**WHAT TO PRODUCE:** Leave out all lines before the one containing "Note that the", and copy that line and all the rest below it exactly.

**SUPPLIED INFORMATION:**
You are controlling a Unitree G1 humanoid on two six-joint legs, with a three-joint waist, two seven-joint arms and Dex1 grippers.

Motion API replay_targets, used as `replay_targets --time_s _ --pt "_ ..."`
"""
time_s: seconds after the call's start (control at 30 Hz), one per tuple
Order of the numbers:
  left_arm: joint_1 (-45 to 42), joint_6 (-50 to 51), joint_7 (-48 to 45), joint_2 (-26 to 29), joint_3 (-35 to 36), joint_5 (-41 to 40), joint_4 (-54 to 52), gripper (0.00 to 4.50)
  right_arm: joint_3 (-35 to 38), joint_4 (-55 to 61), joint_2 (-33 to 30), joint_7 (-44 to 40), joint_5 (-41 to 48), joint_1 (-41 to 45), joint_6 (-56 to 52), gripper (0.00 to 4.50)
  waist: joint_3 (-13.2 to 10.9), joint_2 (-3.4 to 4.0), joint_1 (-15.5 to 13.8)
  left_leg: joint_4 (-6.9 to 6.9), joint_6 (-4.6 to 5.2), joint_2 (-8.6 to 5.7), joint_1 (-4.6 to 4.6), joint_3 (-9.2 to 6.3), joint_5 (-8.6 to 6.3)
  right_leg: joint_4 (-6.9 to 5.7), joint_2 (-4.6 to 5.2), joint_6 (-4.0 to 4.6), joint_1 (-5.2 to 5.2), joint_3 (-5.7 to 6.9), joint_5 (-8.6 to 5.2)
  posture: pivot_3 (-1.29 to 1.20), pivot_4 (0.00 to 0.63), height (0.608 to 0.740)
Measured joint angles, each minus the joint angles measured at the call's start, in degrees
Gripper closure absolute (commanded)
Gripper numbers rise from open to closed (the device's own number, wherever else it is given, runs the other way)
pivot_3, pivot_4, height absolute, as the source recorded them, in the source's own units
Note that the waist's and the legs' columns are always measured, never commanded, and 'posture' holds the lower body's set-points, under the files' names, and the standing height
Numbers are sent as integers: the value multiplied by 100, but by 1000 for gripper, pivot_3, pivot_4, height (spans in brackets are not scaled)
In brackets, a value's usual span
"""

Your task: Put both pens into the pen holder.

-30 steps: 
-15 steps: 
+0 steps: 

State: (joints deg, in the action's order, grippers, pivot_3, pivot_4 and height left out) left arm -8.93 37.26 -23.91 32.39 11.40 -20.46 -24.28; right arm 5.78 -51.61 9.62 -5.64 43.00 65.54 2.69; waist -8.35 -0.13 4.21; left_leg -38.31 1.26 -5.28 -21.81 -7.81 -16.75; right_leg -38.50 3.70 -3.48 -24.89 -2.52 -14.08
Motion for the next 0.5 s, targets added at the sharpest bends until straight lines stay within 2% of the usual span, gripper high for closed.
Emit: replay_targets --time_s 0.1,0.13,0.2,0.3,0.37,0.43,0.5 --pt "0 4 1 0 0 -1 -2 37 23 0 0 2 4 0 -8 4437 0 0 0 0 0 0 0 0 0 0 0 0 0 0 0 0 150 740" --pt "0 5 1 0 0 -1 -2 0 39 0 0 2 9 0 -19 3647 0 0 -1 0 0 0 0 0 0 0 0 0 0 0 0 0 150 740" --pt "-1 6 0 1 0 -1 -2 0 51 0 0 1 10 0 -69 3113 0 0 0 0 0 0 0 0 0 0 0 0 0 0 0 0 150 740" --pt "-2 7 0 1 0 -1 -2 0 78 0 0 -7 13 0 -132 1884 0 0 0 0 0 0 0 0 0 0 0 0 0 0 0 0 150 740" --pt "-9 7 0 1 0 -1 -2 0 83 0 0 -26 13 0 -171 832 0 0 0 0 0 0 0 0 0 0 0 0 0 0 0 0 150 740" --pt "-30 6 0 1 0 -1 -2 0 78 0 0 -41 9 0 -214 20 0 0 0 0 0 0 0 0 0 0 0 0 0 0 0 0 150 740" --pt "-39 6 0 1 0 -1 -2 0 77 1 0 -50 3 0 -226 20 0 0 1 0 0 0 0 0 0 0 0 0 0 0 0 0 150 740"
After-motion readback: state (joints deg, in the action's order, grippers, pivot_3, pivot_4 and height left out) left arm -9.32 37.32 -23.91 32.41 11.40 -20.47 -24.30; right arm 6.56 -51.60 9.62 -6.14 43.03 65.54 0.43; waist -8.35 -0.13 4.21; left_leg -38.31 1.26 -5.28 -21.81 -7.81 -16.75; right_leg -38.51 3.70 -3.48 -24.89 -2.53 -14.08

**PROBLEM SOLUTION:**
Note that the waist's and the legs' columns are always measured, never commanded, and 'posture' holds the lower body's set-points, under the files' names, and the standing height
Numbers are sent as integers: the value multiplied by 100, but by 1000 for gripper, pivot_3, pivot_4, height (spans in brackets are not scaled)
In brackets, a value's usual span
"""

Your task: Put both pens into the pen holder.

-30 steps: 
-15 steps: 
+0 steps: 

State: (joints deg, in the action's order, grippers, pivot_3, pivot_4 and height left out) left arm -8.93 37.26 -23.91 32.39 11.40 -20.46 -24.28; right arm 5.78 -51.61 9.62 -5.64 43.00 65.54 2.69; waist -8.35 -0.13 4.21; left_leg -38.31 1.26 -5.28 -21.81 -7.81 -16.75; right_leg -38.50 3.70 -3.48 -24.89 -2.52 -14.08
Motion for the next 0.5 s, targets added at the sharpest bends until straight lines stay within 2% of the usual span, gripper high for closed.
Emit: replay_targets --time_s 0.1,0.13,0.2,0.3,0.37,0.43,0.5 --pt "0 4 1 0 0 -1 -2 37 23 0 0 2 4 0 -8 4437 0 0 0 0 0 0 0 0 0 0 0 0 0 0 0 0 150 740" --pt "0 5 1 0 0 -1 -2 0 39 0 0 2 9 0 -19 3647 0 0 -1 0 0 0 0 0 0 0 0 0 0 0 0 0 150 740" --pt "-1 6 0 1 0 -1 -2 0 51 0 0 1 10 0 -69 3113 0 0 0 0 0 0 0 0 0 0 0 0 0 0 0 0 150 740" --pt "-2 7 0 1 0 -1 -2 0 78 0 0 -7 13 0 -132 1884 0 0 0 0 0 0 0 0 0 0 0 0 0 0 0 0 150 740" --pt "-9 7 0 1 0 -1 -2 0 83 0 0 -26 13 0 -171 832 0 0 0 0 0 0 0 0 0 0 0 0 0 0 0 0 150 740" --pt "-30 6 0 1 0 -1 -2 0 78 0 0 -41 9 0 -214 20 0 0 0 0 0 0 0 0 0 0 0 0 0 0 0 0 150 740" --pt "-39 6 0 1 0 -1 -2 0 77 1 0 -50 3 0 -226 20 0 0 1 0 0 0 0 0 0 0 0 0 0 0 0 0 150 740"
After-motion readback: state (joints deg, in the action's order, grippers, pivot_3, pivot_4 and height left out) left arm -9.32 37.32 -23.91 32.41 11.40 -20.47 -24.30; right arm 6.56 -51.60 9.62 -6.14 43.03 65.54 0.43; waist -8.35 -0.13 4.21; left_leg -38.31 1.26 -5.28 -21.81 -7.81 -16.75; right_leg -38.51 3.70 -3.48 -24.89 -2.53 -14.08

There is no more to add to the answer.